The mlpwr
package is a powerful tool for comprehensive
power analysis and design optimization in research. It addresses
challenges in optimizing study designs for power across multiple
dimensions while considering cost constraints. By combining Monte Carlo
simulations, surrogate modeling techniques, and cost functions,
mlpwr
enables researchers to model the relationship between
design parameters and statistical power, allowing for efficient
exploration of the parameter space.
Using Monte Carlo simulation, mlpwr
estimates
statistical power across different design configurations by generating
simulated datasets and performing hypothesis tests on these. A surrogate
model, such as linear regression, logistic regression, support vector
regression (SVR), or Gaussian process regression, is then fitted to
approximate the power function. This facilitates the identification of
optimal design parameter values.
The mlpwr
package offers two primary types of outputs
based on specified goals and constraints. Researchers can obtain study
design parameters that yield the desired power level at the lowest
possible cost, taking budget limitations and resource availability into
account. Alternatively, researchers can identify design parameters that
maximize power within a given cost threshold, enabling informed resource
allocation.
In conclusion, the mlpwr
package provides a
comprehensive and flexible tool for power analysis and design
optimization. It guides users through the process of optimizing study
designs, enhancing statistical power, and making informed decisions
within their research context.
For more details, refer to Zimmer & Debelak (2023).

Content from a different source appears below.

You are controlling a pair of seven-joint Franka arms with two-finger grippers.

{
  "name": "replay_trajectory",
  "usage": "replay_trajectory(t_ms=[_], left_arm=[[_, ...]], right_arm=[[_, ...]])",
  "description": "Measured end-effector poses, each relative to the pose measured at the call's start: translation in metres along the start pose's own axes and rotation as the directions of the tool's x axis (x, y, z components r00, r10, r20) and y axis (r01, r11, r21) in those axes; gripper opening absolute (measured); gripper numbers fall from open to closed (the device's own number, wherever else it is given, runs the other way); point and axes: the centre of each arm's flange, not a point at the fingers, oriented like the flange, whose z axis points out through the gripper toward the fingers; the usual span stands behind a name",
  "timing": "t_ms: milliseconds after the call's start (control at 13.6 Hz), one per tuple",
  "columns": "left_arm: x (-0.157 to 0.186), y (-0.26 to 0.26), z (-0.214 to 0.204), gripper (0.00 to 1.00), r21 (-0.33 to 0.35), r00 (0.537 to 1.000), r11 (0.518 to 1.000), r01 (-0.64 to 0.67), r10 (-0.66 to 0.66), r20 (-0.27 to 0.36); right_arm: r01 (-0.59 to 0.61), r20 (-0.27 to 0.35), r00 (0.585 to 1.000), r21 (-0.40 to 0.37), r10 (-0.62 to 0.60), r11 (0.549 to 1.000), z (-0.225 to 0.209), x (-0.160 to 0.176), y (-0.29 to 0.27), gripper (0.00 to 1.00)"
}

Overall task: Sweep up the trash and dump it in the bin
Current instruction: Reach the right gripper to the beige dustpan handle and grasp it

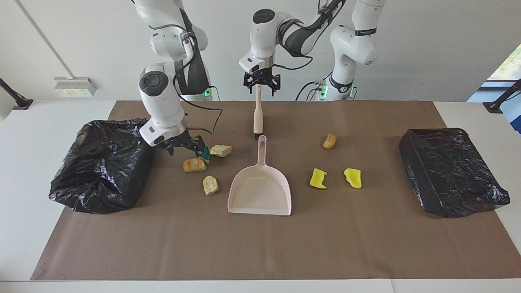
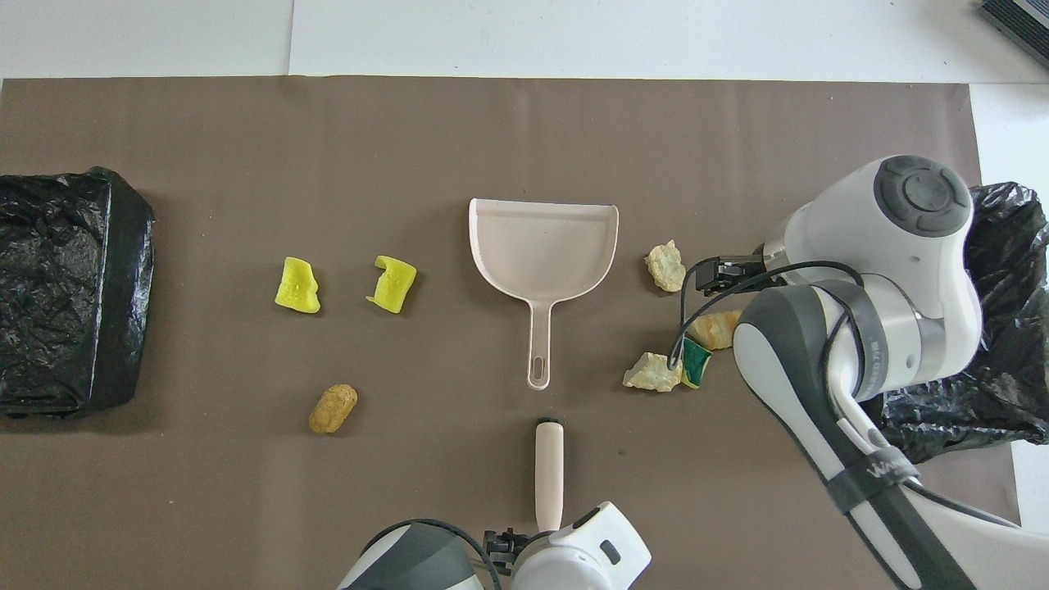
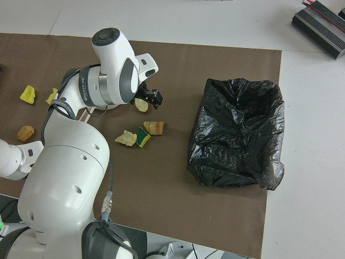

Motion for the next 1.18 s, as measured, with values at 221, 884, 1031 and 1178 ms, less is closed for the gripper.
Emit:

In this Vignette we will apply the mlpwr package to an ANOVA setting.
ANOVA, or Analysis of Variance, is a statistical test used to compare the means of three or more groups. It is commonly employed when examining the differences between multiple treatments, interventions, or populations.
Before conducting an ANOVA test, certain assumptions should be met:
ANOVA is robust to violations of the second and third assumption, especially with large sample sizes.
The formula for calculating the test statistic (F-value) in ANOVA is as follows: ANOVA formula:
\[ F = \frac{{\text{MS}_{\text{between}}}}{{\text{MS}_{\text{within}}}} \]
where:
\(\text{MS}_{\text{between}}\) represents the mean sum of squares between groups, calculated as:
\[ \text{MS}_{\text{between}} = \frac{{SS_{\text{between}}}}{{df_{\text{between}}}} \]
\(\text{MS}_{\text{within}}\) represents the mean sum of squares within groups, calculated as:
\[ \text{MS}_{\text{within}} = \frac{{SS_{\text{within}}}}{{df_{\text{within}}}} \]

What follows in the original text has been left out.